How to Calculate Your One-Rep Max (1RM) Safely

Guides · Fitness · Updated 2026

Your one‑repetition maximum (1RM) is the heaviest weight you can lift for exactly one rep with proper form. It's the gold standard for programming strength workouts, but actually testing a true 1RM carries injury risk, especially for beginners. Fortunately, you can estimate your 1RM accurately using submaximal lifts and well‑researched formulas. This guide compares the Epley and Brzycki equations, provides a training percentage table, and shows how our calculator gives you a safe estimate in seconds.

Why Estimating 1RM Is Safer Than Testing

A true 1RM attempt puts maximal stress on joints, connective tissue, and the nervous system. Without a spotter or perfect technique, it can lead to injury. Submaximal testing — lifting a weight you can do for 3–10 reps to near failure — provides enough data to plug into a formula that predicts 1RM within ±5% accuracy. For most lifters, that's close enough to set training loads. Only competitive powerlifters need a verified 1RM on the platform.

Step-by-step: Estimate Your 1RM

  1. Open the One‑Rep Max Calculator tool.
  2. Enter the weight you lifted and the number of reps you completed (ideally 3‑10 reps, leaving 1‑2 reps in reserve for safety).
  3. The tool instantly computes your estimated 1RM using multiple formulas and shows the average.
  4. It also generates a full percentage table (e.g., 70% 1RM for hypertrophy, 85% for strength) so you can plan your sets and reps without mental math.
💡 Tip: Always warm up thoroughly before a submaximal test. Use a weight you're confident you can lift 5–8 times with clean form, not a weight that forces you to grind rep one.

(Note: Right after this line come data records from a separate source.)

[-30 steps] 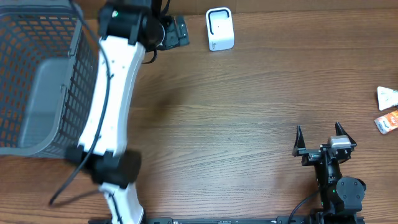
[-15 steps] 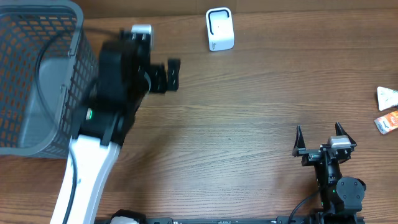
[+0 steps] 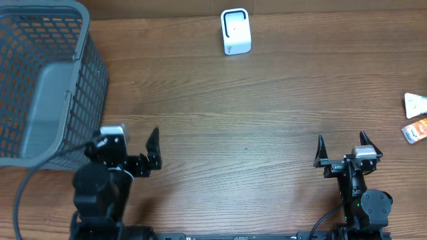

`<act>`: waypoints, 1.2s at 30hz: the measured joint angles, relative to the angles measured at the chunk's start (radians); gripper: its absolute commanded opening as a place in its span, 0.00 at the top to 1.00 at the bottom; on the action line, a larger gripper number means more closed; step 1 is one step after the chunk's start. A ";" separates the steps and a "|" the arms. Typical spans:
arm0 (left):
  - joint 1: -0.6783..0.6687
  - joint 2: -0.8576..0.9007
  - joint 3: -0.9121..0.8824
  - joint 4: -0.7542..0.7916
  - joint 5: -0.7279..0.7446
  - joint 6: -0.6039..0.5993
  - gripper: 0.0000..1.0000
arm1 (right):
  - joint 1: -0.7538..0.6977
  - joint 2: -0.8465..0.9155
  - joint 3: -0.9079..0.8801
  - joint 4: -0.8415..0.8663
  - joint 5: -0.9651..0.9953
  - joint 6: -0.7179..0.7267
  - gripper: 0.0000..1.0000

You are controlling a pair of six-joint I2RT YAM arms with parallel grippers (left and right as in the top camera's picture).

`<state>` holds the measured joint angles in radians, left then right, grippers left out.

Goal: Scan the item barcode

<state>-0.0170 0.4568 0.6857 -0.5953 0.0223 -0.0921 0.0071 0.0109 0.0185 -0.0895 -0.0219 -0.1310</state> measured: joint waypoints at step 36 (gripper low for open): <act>0.007 -0.441 -0.675 0.752 0.031 0.044 0.00 | 0.000 0.000 0.000 -0.001 0.000 0.000 0.00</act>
<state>-0.0101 0.0154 0.0109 0.1570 0.0536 -0.0483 0.0074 0.0109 0.0185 -0.0902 -0.0216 -0.1310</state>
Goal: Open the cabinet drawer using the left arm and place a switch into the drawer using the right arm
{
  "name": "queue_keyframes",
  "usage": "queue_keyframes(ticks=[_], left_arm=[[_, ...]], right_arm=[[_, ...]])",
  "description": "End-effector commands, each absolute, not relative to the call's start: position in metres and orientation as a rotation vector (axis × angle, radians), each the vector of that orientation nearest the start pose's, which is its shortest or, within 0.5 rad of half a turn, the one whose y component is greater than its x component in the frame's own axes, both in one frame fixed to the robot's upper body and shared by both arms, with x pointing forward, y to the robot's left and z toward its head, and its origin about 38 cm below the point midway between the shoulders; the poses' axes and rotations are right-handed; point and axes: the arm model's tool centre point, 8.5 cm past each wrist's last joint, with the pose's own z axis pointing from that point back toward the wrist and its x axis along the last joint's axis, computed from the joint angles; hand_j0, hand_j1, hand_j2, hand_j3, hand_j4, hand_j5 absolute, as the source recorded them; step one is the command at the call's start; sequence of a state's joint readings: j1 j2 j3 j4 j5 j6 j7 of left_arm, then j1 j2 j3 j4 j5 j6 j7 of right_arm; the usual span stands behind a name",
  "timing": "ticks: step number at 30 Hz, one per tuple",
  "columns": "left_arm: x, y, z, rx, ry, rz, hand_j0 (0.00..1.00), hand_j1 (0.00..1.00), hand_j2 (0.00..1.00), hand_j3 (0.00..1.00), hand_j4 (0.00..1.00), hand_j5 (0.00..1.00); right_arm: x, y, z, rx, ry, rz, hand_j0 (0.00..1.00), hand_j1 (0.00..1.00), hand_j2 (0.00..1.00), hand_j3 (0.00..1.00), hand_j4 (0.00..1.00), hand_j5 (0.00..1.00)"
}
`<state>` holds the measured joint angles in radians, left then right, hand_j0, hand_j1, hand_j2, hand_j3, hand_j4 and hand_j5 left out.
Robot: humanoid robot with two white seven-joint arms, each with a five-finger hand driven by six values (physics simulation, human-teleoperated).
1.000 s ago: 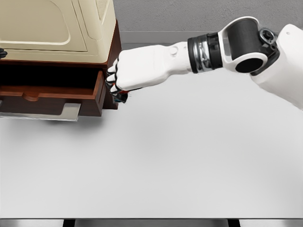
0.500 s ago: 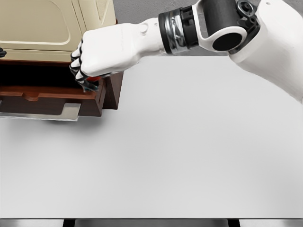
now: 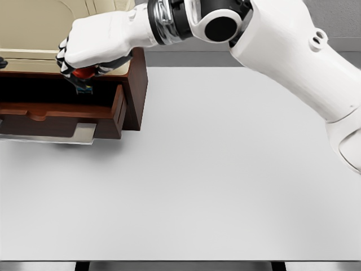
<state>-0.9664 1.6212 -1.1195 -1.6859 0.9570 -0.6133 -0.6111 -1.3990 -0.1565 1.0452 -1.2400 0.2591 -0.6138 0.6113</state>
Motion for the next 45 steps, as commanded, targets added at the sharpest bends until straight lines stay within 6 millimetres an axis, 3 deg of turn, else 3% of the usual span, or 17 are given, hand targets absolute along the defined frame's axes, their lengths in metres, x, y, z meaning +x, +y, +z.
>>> queue_keyframes(ticks=[1,14,22,39,41,42,43,44,45], left_arm=[[0.318,0.446,0.375,-0.096,-1.599,-1.345,1.00,1.00,1.00,1.00,1.00,1.00],[0.318,0.449,0.376,-0.085,-1.596,-1.342,1.00,1.00,1.00,1.00,1.00,1.00],[0.318,0.449,0.375,-0.087,-1.597,-1.342,1.00,1.00,1.00,1.00,1.00,1.00],[0.318,0.451,0.376,-0.081,-1.595,-1.339,1.00,1.00,1.00,1.00,1.00,1.00],[0.318,0.451,0.376,-0.081,-1.595,-1.339,1.00,1.00,1.00,1.00,1.00,1.00],[0.319,0.450,0.376,-0.082,-1.596,-1.339,1.00,1.00,1.00,1.00,1.00,1.00],[0.318,0.451,0.376,-0.081,-1.595,-1.339,1.00,1.00,1.00,1.00,1.00,1.00],[0.318,0.451,0.376,-0.080,-1.597,-1.338,1.00,1.00,1.00,1.00,1.00,1.00],[0.318,0.451,0.376,-0.081,-1.596,-1.338,1.00,1.00,1.00,1.00,1.00,1.00]], right_arm=[[0.448,0.044,0.392,0.167,1.786,-2.487,0.38,0.38,0.38,0.38,0.38,0.38],[0.454,0.080,0.382,0.161,1.737,-2.544,0.38,0.38,0.38,0.38,0.38,0.38],[0.482,0.067,0.382,0.269,1.726,-2.633,0.38,0.38,0.38,0.38,0.38,0.38],[0.472,0.074,0.372,0.249,1.652,-2.635,0.43,0.43,0.43,0.43,0.43,0.43],[0.472,0.074,0.371,0.249,1.651,-2.636,0.47,0.47,0.47,0.47,0.47,0.47],[0.472,0.074,0.371,0.249,1.649,-2.637,0.57,0.57,0.57,0.57,0.57,0.57],[0.472,0.074,0.372,0.254,1.645,-2.637,0.92,0.92,0.92,0.92,0.92,0.92],[0.472,0.074,0.371,0.259,1.641,-2.636,1.00,1.00,1.00,1.00,1.00,1.00],[0.471,0.075,0.372,0.260,1.640,-2.634,1.00,1.00,1.00,1.00,1.00,1.00]])
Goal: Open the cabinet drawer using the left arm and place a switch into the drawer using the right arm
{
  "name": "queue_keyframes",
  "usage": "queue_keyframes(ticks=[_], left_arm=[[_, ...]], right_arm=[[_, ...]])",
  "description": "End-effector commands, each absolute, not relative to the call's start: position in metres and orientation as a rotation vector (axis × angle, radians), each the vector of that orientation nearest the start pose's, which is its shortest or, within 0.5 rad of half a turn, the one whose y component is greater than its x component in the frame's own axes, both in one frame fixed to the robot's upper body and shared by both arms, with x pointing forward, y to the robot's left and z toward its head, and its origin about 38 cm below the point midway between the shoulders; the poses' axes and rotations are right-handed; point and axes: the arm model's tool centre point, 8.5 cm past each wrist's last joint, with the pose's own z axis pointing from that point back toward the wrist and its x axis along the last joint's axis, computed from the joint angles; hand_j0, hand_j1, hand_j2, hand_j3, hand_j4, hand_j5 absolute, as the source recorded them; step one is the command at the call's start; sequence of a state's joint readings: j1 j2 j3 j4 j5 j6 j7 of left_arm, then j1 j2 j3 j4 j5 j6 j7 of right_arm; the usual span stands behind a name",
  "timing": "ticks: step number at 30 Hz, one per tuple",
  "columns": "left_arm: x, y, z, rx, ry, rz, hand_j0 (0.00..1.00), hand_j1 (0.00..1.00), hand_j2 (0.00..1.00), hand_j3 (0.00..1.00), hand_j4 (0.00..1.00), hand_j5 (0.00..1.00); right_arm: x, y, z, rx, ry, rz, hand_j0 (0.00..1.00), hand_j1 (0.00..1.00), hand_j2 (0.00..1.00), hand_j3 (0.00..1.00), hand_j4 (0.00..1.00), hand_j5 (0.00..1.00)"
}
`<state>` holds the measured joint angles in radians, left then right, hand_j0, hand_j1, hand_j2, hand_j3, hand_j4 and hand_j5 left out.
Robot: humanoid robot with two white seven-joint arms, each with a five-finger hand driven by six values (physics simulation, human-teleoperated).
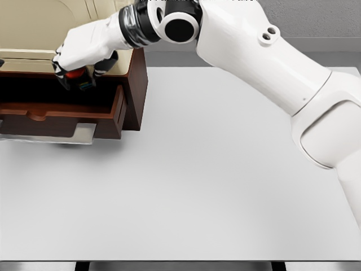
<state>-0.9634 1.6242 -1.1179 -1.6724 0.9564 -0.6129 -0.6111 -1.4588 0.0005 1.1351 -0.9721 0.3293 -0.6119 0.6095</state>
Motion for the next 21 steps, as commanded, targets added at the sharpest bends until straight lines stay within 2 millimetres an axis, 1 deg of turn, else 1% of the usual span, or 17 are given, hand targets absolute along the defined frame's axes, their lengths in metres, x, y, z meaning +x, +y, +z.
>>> queue_keyframes(ticks=[1,4,9,12,14,15,16,17,18,19,20,21], left_arm=[[0.318,0.451,0.376,-0.080,-1.597,-1.338,1.00,1.00,1.00,1.00,1.00,1.00],[0.318,0.451,0.376,-0.081,-1.596,-1.338,1.00,1.00,1.00,1.00,1.00,1.00],[0.318,0.451,0.376,-0.081,-1.596,-1.338,1.00,1.00,1.00,1.00,1.00,1.00],[0.318,0.451,0.376,-0.081,-1.596,-1.338,1.00,1.00,1.00,1.00,1.00,1.00],[0.318,0.451,0.376,-0.081,-1.596,-1.338,1.00,1.00,1.00,1.00,1.00,1.00],[0.318,0.451,0.376,-0.081,-1.596,-1.338,1.00,1.00,1.00,1.00,1.00,1.00],[0.318,0.451,0.376,-0.081,-1.596,-1.338,1.00,1.00,1.00,1.00,1.00,1.00],[0.318,0.451,0.376,-0.081,-1.596,-1.338,1.00,1.00,1.00,1.00,1.00,1.00],[0.318,0.451,0.376,-0.081,-1.596,-1.338,1.00,1.00,1.00,1.00,1.00,1.00],[0.318,0.451,0.376,-0.081,-1.596,-1.338,1.00,1.00,1.00,1.00,1.00,1.00],[0.318,0.451,0.375,-0.082,-1.595,-1.337,1.00,1.00,1.00,1.00,1.00,1.00],[0.319,0.449,0.375,-0.088,-1.597,-1.339,1.00,1.00,1.00,1.00,1.00,1.00]], right_arm=[[0.471,0.075,0.372,0.258,1.641,-2.633,1.00,1.00,1.00,1.00,1.00,1.00],[0.464,0.079,0.377,0.253,1.633,-2.606,1.00,1.00,1.00,1.00,1.00,1.00],[0.461,0.081,0.383,0.260,1.634,-2.586,1.00,1.00,1.00,1.00,1.00,1.00],[0.439,0.092,0.393,0.237,1.619,-2.504,1.00,1.00,1.00,1.00,1.00,1.00],[0.412,0.102,0.404,0.201,1.613,-2.404,1.00,1.00,1.00,1.00,1.00,1.00],[0.408,0.087,0.415,0.223,1.635,-2.362,1.00,1.00,1.00,1.00,1.00,1.00],[0.409,0.066,0.423,0.265,1.644,-2.347,1.00,1.00,1.00,1.00,1.00,1.00],[0.415,0.044,0.426,0.307,1.646,-2.359,1.00,1.00,1.00,1.00,1.00,1.00],[0.425,0.017,0.427,0.358,1.663,-2.385,1.00,1.00,1.00,1.00,1.00,1.00],[0.436,-0.012,0.435,0.418,1.716,-2.393,1.00,1.00,1.00,1.00,1.00,1.00],[0.443,-0.042,0.448,0.492,1.783,-2.383,1.00,1.00,1.00,1.00,1.00,1.00],[0.452,-0.070,0.453,0.555,1.825,-2.399,1.00,1.00,1.00,1.00,1.00,1.00]])
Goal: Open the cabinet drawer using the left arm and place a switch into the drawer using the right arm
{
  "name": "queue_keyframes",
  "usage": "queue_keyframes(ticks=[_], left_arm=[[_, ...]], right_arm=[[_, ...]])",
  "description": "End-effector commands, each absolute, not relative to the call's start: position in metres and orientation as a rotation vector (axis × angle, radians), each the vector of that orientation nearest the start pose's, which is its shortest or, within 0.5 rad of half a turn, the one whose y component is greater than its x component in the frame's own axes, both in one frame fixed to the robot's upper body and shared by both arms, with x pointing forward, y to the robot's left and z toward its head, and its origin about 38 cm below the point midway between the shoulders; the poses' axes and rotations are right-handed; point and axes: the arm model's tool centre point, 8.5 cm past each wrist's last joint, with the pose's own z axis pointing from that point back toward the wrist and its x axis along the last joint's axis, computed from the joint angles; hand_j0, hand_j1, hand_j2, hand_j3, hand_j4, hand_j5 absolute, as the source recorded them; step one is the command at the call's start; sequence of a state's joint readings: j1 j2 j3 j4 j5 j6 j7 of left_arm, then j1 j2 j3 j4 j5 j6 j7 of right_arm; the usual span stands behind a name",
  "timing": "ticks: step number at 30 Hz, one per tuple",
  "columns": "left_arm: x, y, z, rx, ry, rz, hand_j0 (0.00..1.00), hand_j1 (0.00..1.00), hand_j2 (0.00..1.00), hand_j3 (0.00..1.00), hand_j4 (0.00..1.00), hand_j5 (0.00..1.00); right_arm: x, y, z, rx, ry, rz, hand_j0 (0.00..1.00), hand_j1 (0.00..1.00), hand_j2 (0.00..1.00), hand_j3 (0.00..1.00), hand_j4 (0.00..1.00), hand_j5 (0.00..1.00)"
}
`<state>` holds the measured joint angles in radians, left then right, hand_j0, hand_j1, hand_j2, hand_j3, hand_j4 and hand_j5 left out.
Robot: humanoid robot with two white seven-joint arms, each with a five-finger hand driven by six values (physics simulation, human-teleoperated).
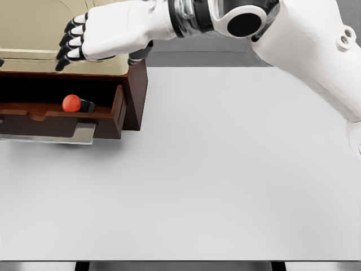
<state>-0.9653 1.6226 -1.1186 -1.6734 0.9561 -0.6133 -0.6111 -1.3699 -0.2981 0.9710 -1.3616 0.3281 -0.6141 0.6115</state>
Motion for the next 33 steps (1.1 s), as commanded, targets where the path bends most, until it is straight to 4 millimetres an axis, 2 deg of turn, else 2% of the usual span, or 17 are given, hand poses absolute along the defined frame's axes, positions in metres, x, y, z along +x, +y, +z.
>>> queue_keyframes(ticks=[1,2,4,5,6,7,10,11,13,16,19,24,26,28,33], left_arm=[[0.319,0.447,0.374,-0.096,-1.599,-1.342,1.00,1.00,1.00,1.00,1.00,1.00],[0.318,0.441,0.374,-0.116,-1.603,-1.353,1.00,1.00,1.00,1.00,1.00,1.00],[0.319,0.428,0.371,-0.159,-1.616,-1.373,1.00,1.00,1.00,1.00,1.00,1.00],[0.318,0.422,0.370,-0.176,-1.619,-1.383,1.00,1.00,1.00,1.00,1.00,1.00],[0.317,0.417,0.373,-0.189,-1.628,-1.397,1.00,1.00,1.00,1.00,1.00,1.00],[0.317,0.414,0.373,-0.196,-1.634,-1.402,1.00,1.00,1.00,1.00,1.00,1.00],[0.322,0.406,0.369,-0.227,-1.647,-1.406,1.00,1.00,1.00,1.00,1.00,1.00],[0.324,0.402,0.369,-0.240,-1.655,-1.409,1.00,1.00,1.00,1.00,1.00,1.00],[0.331,0.389,0.363,-0.290,-1.675,-1.416,1.00,1.00,1.00,1.00,1.00,1.00],[0.340,0.369,0.352,-0.357,-1.691,-1.440,1.00,1.00,1.00,1.00,1.00,1.00],[0.347,0.348,0.342,-0.423,-1.706,-1.465,1.00,1.00,1.00,1.00,1.00,1.00],[0.353,0.332,0.333,-0.483,-1.710,-1.461,1.00,1.00,1.00,1.00,1.00,1.00],[0.354,0.328,0.331,-0.500,-1.713,-1.461,1.00,1.00,1.00,1.00,1.00,1.00],[0.355,0.324,0.329,-0.514,-1.717,-1.461,1.00,1.00,1.00,1.00,1.00,1.00],[0.355,0.322,0.327,-0.522,-1.716,-1.462,1.00,1.00,1.00,1.00,1.00,1.00]], right_arm=[[0.460,-0.094,0.445,0.586,1.861,-2.435,1.00,1.00,1.00,1.00,1.00,1.00],[0.465,-0.110,0.434,0.597,1.879,-2.472,1.00,1.00,1.00,1.00,1.00,1.00],[0.475,-0.156,0.420,0.660,1.948,-2.533,1.00,1.00,1.00,1.00,1.00,1.00],[0.477,-0.173,0.405,0.666,1.977,-2.572,1.00,1.00,1.00,1.00,1.00,1.00],[0.480,-0.196,0.379,0.660,2.007,-2.644,1.00,1.00,1.00,1.00,1.00,1.00],[0.480,-0.211,0.361,0.654,2.005,-2.702,1.00,1.00,1.00,1.00,1.00,1.00],[0.474,-0.276,0.329,0.736,2.108,-2.802,1.00,1.00,1.00,1.00,1.00,1.00],[0.470,-0.287,0.313,0.724,2.125,-2.846,1.00,1.00,1.00,1.00,1.00,1.00],[0.464,-0.309,0.294,0.733,2.094,-2.935,1.00,1.00,1.00,1.00,1.00,1.00],[0.472,-0.338,0.276,0.775,2.115,-3.041,1.00,1.00,1.00,1.00,1.00,1.00],[0.476,-0.343,0.270,0.781,2.133,-3.064,1.00,1.00,1.00,1.00,1.00,1.00],[0.474,-0.346,0.267,0.780,2.122,-3.079,1.00,1.00,1.00,1.00,1.00,1.00],[0.474,-0.345,0.265,0.772,2.125,-3.079,1.00,1.00,1.00,1.00,1.00,1.00],[0.470,-0.345,0.254,0.741,2.119,-3.106,1.00,1.00,1.00,1.00,1.00,1.00],[0.470,-0.344,0.254,0.735,2.121,-3.104,1.00,1.00,1.00,1.00,1.00,1.00]])
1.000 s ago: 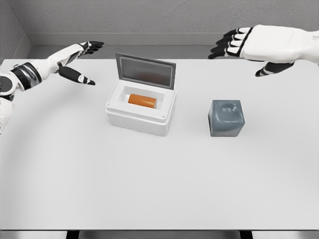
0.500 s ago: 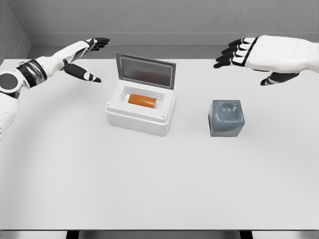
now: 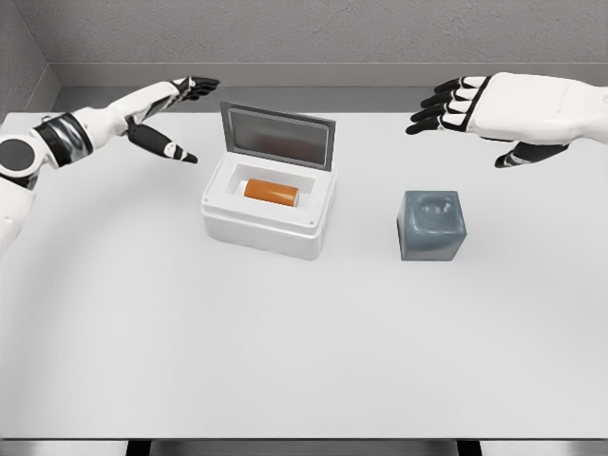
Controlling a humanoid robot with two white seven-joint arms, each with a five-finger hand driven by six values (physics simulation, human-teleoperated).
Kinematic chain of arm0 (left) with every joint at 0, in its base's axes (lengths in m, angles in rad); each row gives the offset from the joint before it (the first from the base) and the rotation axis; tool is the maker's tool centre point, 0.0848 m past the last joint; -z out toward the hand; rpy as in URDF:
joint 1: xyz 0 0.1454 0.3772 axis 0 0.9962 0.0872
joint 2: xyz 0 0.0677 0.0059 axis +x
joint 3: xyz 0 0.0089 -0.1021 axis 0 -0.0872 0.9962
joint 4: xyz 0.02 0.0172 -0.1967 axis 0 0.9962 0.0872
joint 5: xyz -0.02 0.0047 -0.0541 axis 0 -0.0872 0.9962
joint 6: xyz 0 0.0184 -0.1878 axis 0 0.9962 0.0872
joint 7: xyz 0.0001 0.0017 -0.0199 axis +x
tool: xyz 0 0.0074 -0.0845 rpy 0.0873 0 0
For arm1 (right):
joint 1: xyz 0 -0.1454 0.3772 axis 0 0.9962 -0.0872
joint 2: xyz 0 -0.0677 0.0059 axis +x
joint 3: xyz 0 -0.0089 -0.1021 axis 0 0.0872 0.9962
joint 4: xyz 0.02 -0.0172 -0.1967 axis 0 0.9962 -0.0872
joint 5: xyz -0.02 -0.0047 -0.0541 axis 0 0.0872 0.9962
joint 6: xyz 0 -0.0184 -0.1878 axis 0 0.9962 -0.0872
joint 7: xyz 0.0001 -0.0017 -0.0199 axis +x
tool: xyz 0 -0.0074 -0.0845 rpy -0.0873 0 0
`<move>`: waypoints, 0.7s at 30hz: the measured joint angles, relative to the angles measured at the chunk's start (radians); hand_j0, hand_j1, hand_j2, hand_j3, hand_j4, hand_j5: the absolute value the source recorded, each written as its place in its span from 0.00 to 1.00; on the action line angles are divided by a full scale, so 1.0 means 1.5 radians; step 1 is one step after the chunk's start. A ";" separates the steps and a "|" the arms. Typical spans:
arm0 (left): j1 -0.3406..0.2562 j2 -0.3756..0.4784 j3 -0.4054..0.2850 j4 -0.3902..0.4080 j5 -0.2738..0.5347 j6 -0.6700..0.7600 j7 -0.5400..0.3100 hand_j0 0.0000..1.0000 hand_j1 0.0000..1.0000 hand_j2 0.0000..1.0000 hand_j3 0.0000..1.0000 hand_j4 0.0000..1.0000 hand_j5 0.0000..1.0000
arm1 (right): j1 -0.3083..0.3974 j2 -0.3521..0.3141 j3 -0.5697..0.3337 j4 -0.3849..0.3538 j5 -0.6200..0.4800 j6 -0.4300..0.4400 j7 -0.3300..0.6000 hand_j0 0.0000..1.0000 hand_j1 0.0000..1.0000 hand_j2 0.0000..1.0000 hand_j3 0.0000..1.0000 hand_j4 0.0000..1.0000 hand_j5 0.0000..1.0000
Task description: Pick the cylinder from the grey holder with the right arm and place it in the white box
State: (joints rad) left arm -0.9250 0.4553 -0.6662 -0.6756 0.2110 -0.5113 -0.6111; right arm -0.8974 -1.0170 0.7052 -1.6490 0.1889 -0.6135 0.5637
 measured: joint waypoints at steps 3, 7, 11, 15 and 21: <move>0.000 0.009 -0.015 -0.013 0.006 0.000 0.000 1.00 1.00 1.00 1.00 1.00 1.00 | 0.001 0.001 0.001 0.000 0.000 0.000 0.000 1.00 1.00 1.00 1.00 1.00 1.00; 0.001 0.018 -0.035 -0.031 0.008 0.000 0.000 1.00 1.00 1.00 1.00 1.00 1.00 | 0.008 0.003 0.002 -0.001 0.000 0.000 0.000 1.00 1.00 1.00 1.00 1.00 1.00; 0.004 0.029 -0.045 -0.052 0.009 0.000 0.000 1.00 1.00 1.00 1.00 1.00 1.00 | 0.009 0.005 0.003 -0.001 0.000 0.000 0.000 1.00 1.00 1.00 1.00 1.00 1.00; 0.005 0.036 -0.051 -0.067 0.009 0.000 0.000 1.00 1.00 1.00 1.00 1.00 1.00 | 0.013 0.007 0.003 -0.001 0.000 0.000 0.000 1.00 1.00 1.00 1.00 1.00 1.00; 0.006 0.045 -0.059 -0.086 0.010 0.000 0.000 1.00 1.00 1.00 1.00 1.00 1.00 | 0.021 0.008 0.004 -0.001 0.000 0.000 0.000 1.00 1.00 1.00 1.00 1.00 1.00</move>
State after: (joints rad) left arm -0.9158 0.5229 -0.7541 -0.8049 0.2254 -0.5112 -0.6112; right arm -0.8652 -1.0052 0.7108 -1.6506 0.1893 -0.6137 0.5635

Epley Formula & Worked Example

Epley Formula: 1RM = weight × (1 + reps/30)
Example: You bench press 60 kg for 7 reps with good form.
1RM = 60 × (1 + 7/30) = 60 × (1 + 0.2333) = 60 × 1.2333 ≈ 74 kg
Training loads: 70% hypertrophy set = 0.7 × 74 = 51.8 kg (~52 kg).

Use this table to pick the right load for your goal: strength (85‑95%), hypertrophy (70‑85%), endurance (50‑70%). The TDEE Calculator can complement this by aligning your nutrition with training demands.

Frequently Asked Questions

How accurate are 1RM formulas?

They are typically within ±5% for lifts under 10 reps. Accuracy drops for very high‑rep sets (15+), which overestimate 1RM.

Should I test my 1RM regularly?

No. Retest every 8‑12 weeks, or when your programmed loads feel noticeably easier. Frequent maxing stalls progress and raises injury risk.

Does the formula work for all exercises?

It works best for compound lifts (squat, bench, deadlift). For isolation exercises, it's still useful but may be slightly less accurate.

Can beginners use the 1RM calculator?

Yes, beginners can estimate 1RM safely using a weight they can lift 8‑10 times. Avoid true 1RM testing until technique is solid.

Is it free and private?

Yes — the tool runs entirely in your browser, free, with no sign‑up and nothing uploaded to a server.